Tigoni v. Baltimore & Ohio Railroad

116 Pa. Super. 117
CourtSuperior Court of Pennsylvania
DecidedFebruary 1, 1935
DocketAppeals Nos. 78 and 79
StatusPublished

This text of 116 Pa. Super. 117 (Tigoni v. Baltimore & Ohio Railroad) is published on Counsel Stack Legal Research, covering Superior Court of Pennsylvania primary law. Counsel Stack provides free access to over 12 million legal documents including statutes, case law, regulations, and constitutions.

Bluebook
Tigoni v. Baltimore & Ohio Railroad, 116 Pa. Super. 117 (Pa. Ct. App. 1935).

Opinion

Opinion by

Cunningham, J.,

On October 14, 1927, a collision between an automobile and a train of the defendant railroad company occurred at a grade crossing on Dupont Road in the county of New Castle and state of Delaware. The occupants of the automobile were Vincent J. Tigoni and Anthony Davolos; both suffered personal injuries and the automobile was damaged.

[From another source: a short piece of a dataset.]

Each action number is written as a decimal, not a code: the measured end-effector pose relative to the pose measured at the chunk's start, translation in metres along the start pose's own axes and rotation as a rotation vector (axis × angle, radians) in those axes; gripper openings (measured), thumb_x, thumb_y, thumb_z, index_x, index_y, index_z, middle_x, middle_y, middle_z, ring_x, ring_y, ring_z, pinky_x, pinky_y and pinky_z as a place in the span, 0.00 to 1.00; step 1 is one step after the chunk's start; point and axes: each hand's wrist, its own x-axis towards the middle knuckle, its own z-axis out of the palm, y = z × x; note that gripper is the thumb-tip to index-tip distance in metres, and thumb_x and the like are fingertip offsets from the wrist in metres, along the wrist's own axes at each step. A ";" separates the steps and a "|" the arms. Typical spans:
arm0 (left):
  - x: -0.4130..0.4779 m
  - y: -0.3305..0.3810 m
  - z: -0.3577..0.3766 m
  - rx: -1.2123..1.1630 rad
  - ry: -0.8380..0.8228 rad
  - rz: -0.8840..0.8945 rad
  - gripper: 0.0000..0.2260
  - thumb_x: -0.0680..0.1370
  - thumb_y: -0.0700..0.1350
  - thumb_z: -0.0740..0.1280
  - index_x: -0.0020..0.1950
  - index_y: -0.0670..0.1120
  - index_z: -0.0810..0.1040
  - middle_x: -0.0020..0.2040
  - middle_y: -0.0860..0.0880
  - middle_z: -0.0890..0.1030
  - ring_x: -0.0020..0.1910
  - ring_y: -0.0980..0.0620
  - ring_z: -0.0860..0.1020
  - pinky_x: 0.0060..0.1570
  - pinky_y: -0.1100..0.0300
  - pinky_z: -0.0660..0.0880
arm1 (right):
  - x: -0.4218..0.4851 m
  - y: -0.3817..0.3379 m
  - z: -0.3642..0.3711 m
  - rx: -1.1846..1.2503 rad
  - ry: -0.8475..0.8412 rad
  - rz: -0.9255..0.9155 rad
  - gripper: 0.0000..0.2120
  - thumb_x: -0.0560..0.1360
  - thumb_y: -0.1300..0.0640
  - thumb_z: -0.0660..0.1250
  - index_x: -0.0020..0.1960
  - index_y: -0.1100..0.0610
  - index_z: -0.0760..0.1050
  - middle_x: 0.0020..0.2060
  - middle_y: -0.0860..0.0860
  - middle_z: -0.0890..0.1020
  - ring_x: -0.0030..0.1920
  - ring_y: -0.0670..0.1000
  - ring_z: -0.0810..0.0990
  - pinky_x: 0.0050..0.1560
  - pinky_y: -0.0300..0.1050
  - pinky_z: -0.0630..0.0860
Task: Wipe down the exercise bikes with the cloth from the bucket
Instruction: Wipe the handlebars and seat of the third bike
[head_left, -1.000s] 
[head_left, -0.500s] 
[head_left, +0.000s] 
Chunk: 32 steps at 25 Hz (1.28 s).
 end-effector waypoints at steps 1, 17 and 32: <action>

Suits were brought by Tigoni and Davolos on November 28,1927, in the Court of Common Pleas of Philadelphia County. The plaintiffs were represented by the same attorneys and their respective statements of claim were sworn to before the same notary on February 18, 1928. At the instance of the defendant both cases were removed to the District Court of the United States for the Eastern District of Pennsylvania. On April 18, 1932, however, that court remanded the suit brought by Vincent J. Tigoni to the Common Pleas of Philadelphia County and on January 6,1933, it was transferred to the Municipal Court of the County of Philadelphia. The suit brought by Anthony Davolos is still pending in the federal court.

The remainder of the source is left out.